_Aim of the exercise_. Would you work out how many of the lines below hold "every" and reply with nothing but the number?

_Data under study_.

◆ ◆ ◆ ◆ ◆

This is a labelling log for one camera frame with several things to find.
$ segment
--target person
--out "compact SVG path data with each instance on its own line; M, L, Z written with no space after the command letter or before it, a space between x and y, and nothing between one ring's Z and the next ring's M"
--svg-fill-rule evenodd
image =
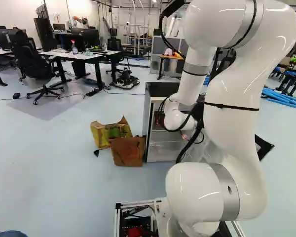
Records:
M5 231L0 232L0 237L27 237L27 235L20 231Z

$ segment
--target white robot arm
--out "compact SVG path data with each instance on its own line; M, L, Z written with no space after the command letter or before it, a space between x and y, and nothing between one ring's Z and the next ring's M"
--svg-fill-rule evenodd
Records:
M217 47L234 48L235 62L209 84L203 122L214 148L212 163L183 162L166 177L167 200L189 237L211 236L219 221L252 219L267 205L267 189L255 147L255 122L263 86L296 41L296 14L275 0L193 0L183 18L189 45L180 87L165 102L167 129L187 115ZM190 117L183 129L195 128Z

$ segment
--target floor
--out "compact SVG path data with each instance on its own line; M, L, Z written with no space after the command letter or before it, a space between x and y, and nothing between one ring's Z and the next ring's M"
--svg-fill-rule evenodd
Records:
M64 68L72 77L69 62ZM86 68L94 74L92 66ZM109 69L101 65L105 82L111 80L104 72ZM125 115L133 135L142 133L145 81L157 75L143 68L132 71L141 84L130 91L113 88L83 99L81 94L91 87L73 80L64 96L77 95L43 98L35 109L32 100L0 100L0 231L19 230L29 237L109 237L116 202L165 196L164 178L173 163L119 167L108 149L93 155L92 121L113 123ZM27 86L30 81L17 80L18 71L0 74L9 84L0 87L1 99L33 90ZM267 84L279 83L269 79ZM296 236L296 109L262 100L257 134L275 145L262 162L269 205L259 218L241 226L247 237Z

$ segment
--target orange table
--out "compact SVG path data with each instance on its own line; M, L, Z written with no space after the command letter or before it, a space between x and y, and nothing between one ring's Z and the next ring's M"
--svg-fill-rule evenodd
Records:
M159 68L159 76L157 78L157 80L160 80L162 78L162 65L163 65L163 60L165 59L177 59L177 60L180 60L180 61L183 61L184 58L179 56L166 56L166 55L160 55L159 56L161 58L161 61L160 61L160 68Z

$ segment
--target black strap
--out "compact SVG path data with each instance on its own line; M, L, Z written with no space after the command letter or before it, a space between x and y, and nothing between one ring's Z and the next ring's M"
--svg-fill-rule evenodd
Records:
M195 74L195 73L190 73L190 72L187 72L186 70L183 69L183 72L187 73L187 74L190 74L190 75L193 75L193 76L206 76L207 74Z
M233 105L224 105L224 104L215 104L215 103L209 103L209 102L204 102L205 105L210 105L210 106L215 106L220 109L223 108L228 108L228 109L235 109L235 110L249 110L249 111L259 111L259 108L247 108L247 107L239 107L239 106L233 106Z

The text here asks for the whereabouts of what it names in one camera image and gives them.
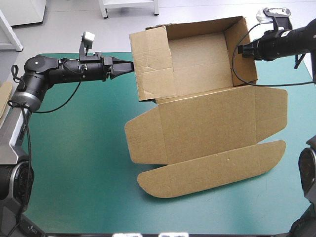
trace wire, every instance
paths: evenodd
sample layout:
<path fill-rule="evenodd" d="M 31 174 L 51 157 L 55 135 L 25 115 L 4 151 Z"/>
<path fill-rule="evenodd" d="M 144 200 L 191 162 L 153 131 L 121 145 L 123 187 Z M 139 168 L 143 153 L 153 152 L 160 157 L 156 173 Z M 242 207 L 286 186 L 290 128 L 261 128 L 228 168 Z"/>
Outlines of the wire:
<path fill-rule="evenodd" d="M 71 96 L 68 98 L 68 100 L 66 100 L 66 102 L 64 104 L 62 104 L 61 106 L 58 106 L 57 108 L 53 109 L 53 110 L 48 110 L 48 111 L 35 111 L 34 113 L 36 114 L 47 114 L 47 113 L 51 113 L 54 112 L 56 110 L 59 110 L 60 108 L 64 107 L 71 99 L 72 97 L 75 95 L 75 93 L 77 92 L 79 86 L 81 84 L 81 81 L 78 83 L 78 85 L 76 86 L 75 90 L 73 91 L 73 93 L 71 94 Z"/>
<path fill-rule="evenodd" d="M 19 67 L 18 65 L 12 65 L 11 66 L 11 74 L 13 76 L 13 81 L 15 83 L 19 83 L 19 82 L 22 82 L 23 84 L 23 88 L 26 87 L 26 84 L 25 84 L 25 81 L 23 80 L 23 76 L 22 77 L 18 77 L 18 73 L 19 73 Z"/>
<path fill-rule="evenodd" d="M 28 178 L 27 178 L 27 183 L 26 183 L 26 188 L 25 188 L 25 196 L 22 205 L 20 206 L 17 218 L 16 218 L 16 225 L 12 228 L 12 230 L 9 232 L 7 235 L 10 237 L 13 232 L 16 230 L 16 228 L 21 224 L 22 221 L 22 214 L 24 211 L 25 206 L 27 205 L 27 201 L 30 199 L 31 196 L 31 186 L 30 186 L 30 176 L 32 172 L 32 146 L 31 146 L 31 135 L 30 135 L 30 127 L 29 127 L 29 122 L 25 113 L 25 109 L 30 110 L 30 107 L 26 105 L 26 103 L 17 103 L 15 101 L 9 100 L 8 105 L 12 108 L 20 108 L 22 110 L 22 116 L 23 116 L 23 122 L 25 124 L 25 129 L 26 129 L 26 134 L 28 138 L 28 153 L 29 153 L 29 163 L 28 163 Z"/>
<path fill-rule="evenodd" d="M 243 83 L 247 84 L 247 85 L 252 85 L 252 86 L 274 86 L 274 87 L 277 87 L 277 86 L 294 86 L 294 85 L 306 85 L 306 84 L 312 84 L 312 83 L 316 83 L 316 81 L 307 81 L 307 82 L 300 82 L 300 83 L 290 83 L 290 84 L 254 84 L 254 83 L 251 83 L 251 82 L 247 82 L 245 79 L 243 79 L 236 71 L 235 69 L 235 60 L 236 60 L 236 51 L 237 51 L 237 48 L 238 46 L 240 45 L 240 43 L 243 41 L 244 38 L 246 38 L 247 35 L 249 35 L 249 33 L 254 29 L 256 28 L 257 26 L 261 25 L 261 23 L 258 23 L 256 25 L 254 25 L 253 27 L 251 27 L 251 29 L 238 41 L 238 43 L 236 44 L 236 47 L 234 49 L 234 52 L 233 52 L 233 56 L 232 56 L 232 70 L 234 72 L 234 74 L 236 75 L 236 77 L 242 81 Z"/>
<path fill-rule="evenodd" d="M 67 58 L 61 59 L 63 68 L 65 68 L 67 71 L 72 72 L 72 73 L 74 73 L 74 74 L 79 74 L 79 75 L 82 74 L 82 72 L 77 73 L 77 72 L 75 72 L 75 71 L 69 69 L 69 68 L 66 66 L 66 62 L 67 62 L 67 61 L 68 61 Z M 80 84 L 81 84 L 81 81 L 78 83 L 78 85 L 76 86 L 75 90 L 73 91 L 73 93 L 71 94 L 71 96 L 68 98 L 68 100 L 66 100 L 66 102 L 65 102 L 64 104 L 58 106 L 57 108 L 55 108 L 55 109 L 53 109 L 53 110 L 48 110 L 48 111 L 35 111 L 34 113 L 35 113 L 35 114 L 48 114 L 48 113 L 54 112 L 54 111 L 59 110 L 60 108 L 64 107 L 64 106 L 72 99 L 72 97 L 75 95 L 75 93 L 77 92 L 77 90 L 78 90 Z"/>

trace teal table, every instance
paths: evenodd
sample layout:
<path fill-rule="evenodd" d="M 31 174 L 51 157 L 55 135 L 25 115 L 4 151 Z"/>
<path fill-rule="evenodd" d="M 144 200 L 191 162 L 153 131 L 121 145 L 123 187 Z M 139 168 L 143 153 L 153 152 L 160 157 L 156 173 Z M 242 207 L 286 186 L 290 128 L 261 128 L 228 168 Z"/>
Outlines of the teal table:
<path fill-rule="evenodd" d="M 130 53 L 106 53 L 132 60 Z M 75 58 L 77 54 L 46 54 Z M 311 80 L 294 57 L 258 62 L 260 83 Z M 41 110 L 62 104 L 76 84 L 55 85 Z M 316 89 L 289 87 L 288 125 L 263 141 L 285 140 L 281 162 L 260 177 L 173 199 L 146 194 L 140 172 L 157 166 L 134 164 L 124 125 L 153 108 L 139 102 L 134 74 L 106 82 L 84 82 L 67 106 L 34 114 L 31 138 L 35 182 L 26 215 L 46 232 L 276 234 L 287 232 L 308 207 L 298 156 L 316 134 Z"/>

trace cardboard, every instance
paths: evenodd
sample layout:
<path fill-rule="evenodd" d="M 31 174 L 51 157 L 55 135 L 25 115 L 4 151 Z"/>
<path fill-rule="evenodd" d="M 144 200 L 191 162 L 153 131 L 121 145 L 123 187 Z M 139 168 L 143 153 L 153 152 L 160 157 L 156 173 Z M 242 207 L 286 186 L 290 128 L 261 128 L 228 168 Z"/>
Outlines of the cardboard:
<path fill-rule="evenodd" d="M 242 86 L 158 106 L 125 125 L 135 163 L 175 164 L 255 145 L 287 124 L 287 92 Z"/>
<path fill-rule="evenodd" d="M 0 86 L 0 118 L 2 117 L 6 104 L 10 98 L 12 91 L 12 84 L 8 81 L 4 82 L 2 86 Z"/>
<path fill-rule="evenodd" d="M 174 198 L 268 172 L 281 160 L 285 142 L 275 141 L 167 165 L 138 175 L 139 185 L 158 198 Z"/>
<path fill-rule="evenodd" d="M 172 98 L 240 85 L 231 59 L 247 33 L 243 17 L 169 24 L 130 35 L 139 100 Z M 246 37 L 244 43 L 250 42 Z M 237 71 L 257 80 L 254 61 L 237 56 Z"/>
<path fill-rule="evenodd" d="M 172 198 L 218 187 L 263 174 L 282 158 L 283 141 L 257 143 L 286 127 L 287 92 L 241 86 L 231 70 L 247 31 L 239 16 L 130 35 L 139 100 L 157 104 L 125 125 L 130 157 L 167 164 L 139 174 L 149 194 Z M 257 80 L 253 59 L 237 55 L 236 69 Z"/>

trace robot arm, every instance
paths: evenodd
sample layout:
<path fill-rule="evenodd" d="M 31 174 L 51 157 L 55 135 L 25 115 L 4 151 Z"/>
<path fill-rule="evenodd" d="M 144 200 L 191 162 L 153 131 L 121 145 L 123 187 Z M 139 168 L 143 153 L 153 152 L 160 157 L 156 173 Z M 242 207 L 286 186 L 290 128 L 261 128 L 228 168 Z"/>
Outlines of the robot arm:
<path fill-rule="evenodd" d="M 238 53 L 255 60 L 272 61 L 295 55 L 295 69 L 306 53 L 311 53 L 313 81 L 316 81 L 316 19 L 307 26 L 293 30 L 287 8 L 264 8 L 257 14 L 260 23 L 273 23 L 274 29 L 245 45 L 238 46 Z M 299 157 L 299 170 L 304 197 L 311 206 L 293 223 L 289 237 L 316 237 L 316 136 L 307 141 L 310 145 Z"/>
<path fill-rule="evenodd" d="M 29 170 L 29 155 L 22 149 L 26 122 L 40 108 L 47 90 L 57 83 L 105 81 L 134 71 L 133 62 L 106 57 L 101 52 L 88 55 L 93 40 L 92 33 L 83 33 L 79 59 L 58 60 L 37 55 L 27 60 L 21 78 L 17 77 L 17 66 L 12 67 L 19 85 L 11 101 L 23 104 L 23 108 L 12 108 L 0 129 L 0 237 L 46 235 L 21 212 L 27 209 L 26 190 L 31 190 L 34 179 L 32 168 Z"/>

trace box flap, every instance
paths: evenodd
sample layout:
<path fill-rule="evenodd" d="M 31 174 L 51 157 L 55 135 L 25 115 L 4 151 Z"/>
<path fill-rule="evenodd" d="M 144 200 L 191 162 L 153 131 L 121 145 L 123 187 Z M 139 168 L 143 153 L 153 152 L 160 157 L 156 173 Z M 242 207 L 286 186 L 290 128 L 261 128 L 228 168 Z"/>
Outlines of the box flap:
<path fill-rule="evenodd" d="M 217 33 L 226 30 L 239 20 L 242 16 L 229 17 L 223 19 L 216 19 L 211 21 L 200 21 L 181 24 L 168 24 L 165 25 L 168 38 L 170 40 L 180 39 L 190 36 L 205 35 Z"/>
<path fill-rule="evenodd" d="M 134 162 L 174 164 L 254 145 L 286 124 L 285 90 L 242 86 L 159 104 L 125 131 Z"/>
<path fill-rule="evenodd" d="M 158 27 L 129 37 L 139 100 L 174 95 L 173 66 L 166 29 Z"/>
<path fill-rule="evenodd" d="M 130 120 L 125 125 L 125 133 L 133 162 L 167 163 L 158 107 Z"/>
<path fill-rule="evenodd" d="M 268 172 L 285 147 L 284 141 L 243 147 L 143 172 L 137 181 L 155 197 L 178 197 Z"/>
<path fill-rule="evenodd" d="M 8 81 L 4 82 L 2 86 L 0 86 L 0 118 L 3 115 L 6 104 L 10 98 L 12 91 L 12 84 Z"/>
<path fill-rule="evenodd" d="M 248 28 L 245 18 L 242 18 L 235 25 L 225 30 L 225 38 L 231 67 L 233 52 L 236 47 L 236 44 L 241 39 L 241 37 L 243 37 L 247 33 L 247 31 Z M 241 43 L 250 43 L 249 35 L 246 36 Z M 246 81 L 256 81 L 258 79 L 256 65 L 252 58 L 243 58 L 242 54 L 238 54 L 236 52 L 235 68 L 238 74 L 241 75 L 242 78 Z M 243 82 L 236 77 L 233 71 L 232 76 L 234 86 L 243 84 Z"/>

◆ ◆ ◆ ◆ ◆

_Solution to this exercise_. 5